Wahlen der Ärzteversorgungsgremien

Auf Wunsch des Vorstandes der Ärztekammer konnte die turnusmäßige Wahl des Verwaltungsausschusses und des Aufsichtsausschusses der Ärzteversorgung auf diese Kammerversammlung vorverlegt werden.

Herr Dr. Kudernatsch gab zunächst einen kurzen Überblick über die vergangene und zukünftige Arbeit des Versorgungswerkes und des Verwaltungs- und Aufsichtsausschusses. Er führte aus, dass er seit Beginn des Versorgungswerkes im Jahr 1991 Vorsitzender des Verwaltungsausschusses ist. Für die kommende Legislaturperiode wolle er diese Aufgabe weiterreichen und somit nicht mehr als Vorsitzender kandidieren. Er stehe jedoch als Kandidat für einen Sitz im Verwaltungsausschuss weiterhin zur Verfügung.

Abschließend dankte Dr. Kudernatsch allen ehemaligen und amtierenden Mitgliedern von Verwaltungs- und Aufsichtsausschuss sowie der Geschäftsführung der Ärzteversorgung für ihr engagiertes Wirken und die gute Zusammenarbeit.

Herr Dr. Kuminek wurde als Nachfolger von Herrn Dr. Kudernatsch gewählt. Zum stellvertretenden Vorsitzenden des Verwaltungsausschusses wurde Herr Dr. Giesler gewählt.

Die zukünftige Zusammensetzung des Verwaltungs- und Aufsichtsausschusses können Sie in Gänze der nachfolgenden Beschlussübersicht entnehmen.

Weiterbildung

Aufgrund eines Urteils des Verwaltungsgerichts Halle hat die Aufsichtsbehörde, das Ministerium für Arbeit, Soziales und Integration, der Kammer aufgegeben, die Weiterbildungsordnung zeitnah zu ändern. Die Kammerversammlung hat die Änderungen entsprechend beschlossen. Nach Genehmigung durch die Aufsichtsbehörde und Ausfertigung erfolgt die Veröffentlichung im kommenden Ärzteblatt.

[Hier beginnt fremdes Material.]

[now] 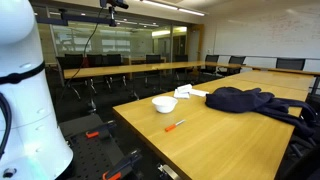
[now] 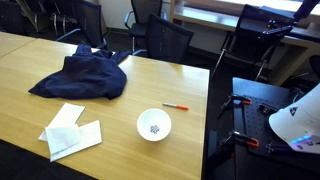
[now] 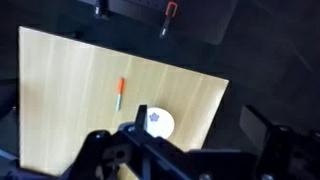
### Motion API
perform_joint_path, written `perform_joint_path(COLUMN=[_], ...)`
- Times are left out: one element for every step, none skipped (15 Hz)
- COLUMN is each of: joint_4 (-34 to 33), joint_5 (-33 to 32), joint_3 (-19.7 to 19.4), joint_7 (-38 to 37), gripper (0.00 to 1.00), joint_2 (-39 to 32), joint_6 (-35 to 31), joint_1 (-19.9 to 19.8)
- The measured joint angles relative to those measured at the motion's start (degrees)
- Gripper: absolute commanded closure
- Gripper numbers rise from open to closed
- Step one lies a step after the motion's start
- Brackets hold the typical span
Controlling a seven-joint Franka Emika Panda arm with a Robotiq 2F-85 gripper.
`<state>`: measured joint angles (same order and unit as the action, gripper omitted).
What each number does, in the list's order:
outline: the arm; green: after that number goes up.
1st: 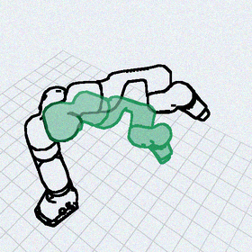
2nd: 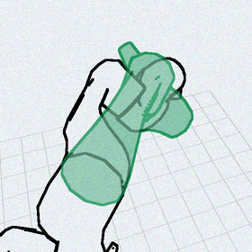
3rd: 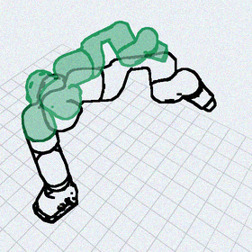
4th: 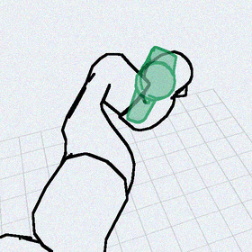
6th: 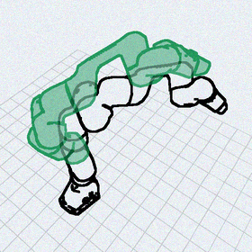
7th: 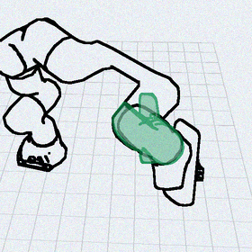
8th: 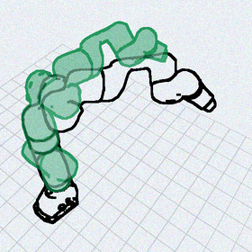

Änderungsvorschlag im Gebiet Allgemeinmedizin

Im letzten Tagesordnungspunkt beriet die Kammerversammlung den von der Verbundweiterbildung Allgemeinmedizin Halle-Saalekreis erarbeiteten Änderungsvorschlag auf dem Gebiet der Allgemeinmedizin. Hierzu trug Frau Dr. Hintzsche vor, dass die Weiterbildungsordnung aus historischen Gründen erklärbar, aber für die heutige allgemeinmedizinische Weiterbildung nicht zutreffende Begrifflichkeiten enthalte. Daher sollen Begrifflichkeiten wie „Hausarzt“/„Hausärztin“ oder „hausärztlichen“ entfallen oder durch das Wort „allgemeinmedizinischen“ ersetzt werden.
Herr Prof. Dr. Rebmann verwies als Vorsitzender des Ausschusses Ärztliche Weiterbildung in seinem Statement auf mögliche (berufs-)politische Probleme. So warnte er etwa davor, dass die gewünschten Änderungen in der Konsequenz die bestehenden Weiterbildungsbefugnisse für hausärztlich tätige Internisten gefährden.

Im Ergebnis wurde der eingebrachte Änderungsvorschlag von einer deutlichen Mehrheit der Versammlungsmitglieder abgelehnt.

Die kommende Kammerversammlung wird am 4. November 2017 stattfinden.